Activity — Every line below that contains the word "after" must be copied.

Provided material —

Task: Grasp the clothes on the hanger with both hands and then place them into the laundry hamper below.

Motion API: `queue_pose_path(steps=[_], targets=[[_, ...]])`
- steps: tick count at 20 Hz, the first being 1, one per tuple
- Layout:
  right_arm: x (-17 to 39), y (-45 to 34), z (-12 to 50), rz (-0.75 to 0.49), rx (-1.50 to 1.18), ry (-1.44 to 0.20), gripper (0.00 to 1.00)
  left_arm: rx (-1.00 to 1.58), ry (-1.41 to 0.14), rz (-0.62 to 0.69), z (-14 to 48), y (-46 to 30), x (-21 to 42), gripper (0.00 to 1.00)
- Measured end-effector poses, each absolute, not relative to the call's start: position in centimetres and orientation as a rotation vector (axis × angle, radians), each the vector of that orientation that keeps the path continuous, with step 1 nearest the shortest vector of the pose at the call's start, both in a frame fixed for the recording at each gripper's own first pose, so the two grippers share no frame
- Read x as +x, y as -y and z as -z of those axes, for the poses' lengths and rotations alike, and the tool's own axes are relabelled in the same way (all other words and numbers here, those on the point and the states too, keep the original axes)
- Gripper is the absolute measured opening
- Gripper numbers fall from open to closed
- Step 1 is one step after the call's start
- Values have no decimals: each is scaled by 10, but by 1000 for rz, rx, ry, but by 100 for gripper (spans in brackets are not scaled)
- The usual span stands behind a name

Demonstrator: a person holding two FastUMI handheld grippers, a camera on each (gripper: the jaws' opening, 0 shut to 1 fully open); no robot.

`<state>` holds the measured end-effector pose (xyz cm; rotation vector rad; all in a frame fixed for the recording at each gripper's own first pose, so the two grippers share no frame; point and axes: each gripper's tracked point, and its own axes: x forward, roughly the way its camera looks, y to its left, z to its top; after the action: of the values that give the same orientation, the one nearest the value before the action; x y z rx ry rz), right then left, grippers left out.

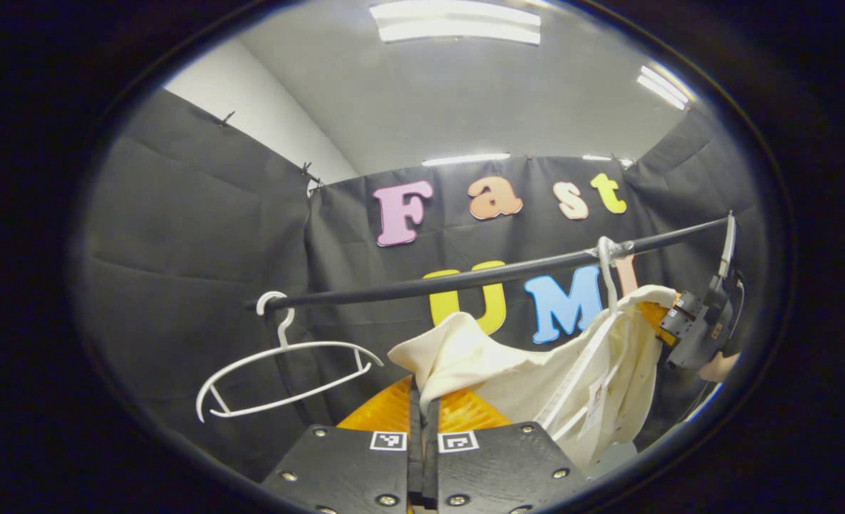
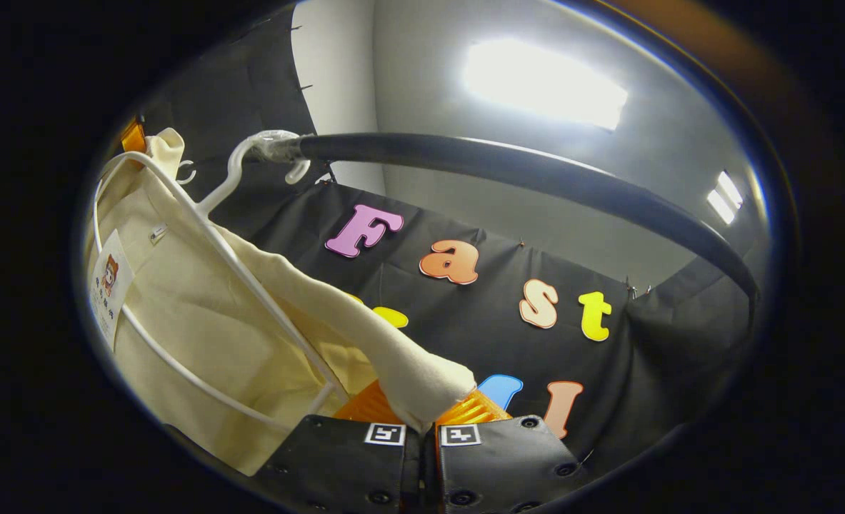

Response area —
- Step 1 is one step after the call's start
`<state>` holds the measured end-effector pose (xyz cm; rotation vector rad; all in a frame fixed for the recording at each gripper's own first pose, so the two grippers share no frame; point and axes: each gripper's tracked point, and its own axes: x forward, roughly the way its camera looks, y to its left, z to its top; after the action: of the values that give the same orientation, the one nearest the value before the action; x y z rx ry rz), right then left, grippers left out.

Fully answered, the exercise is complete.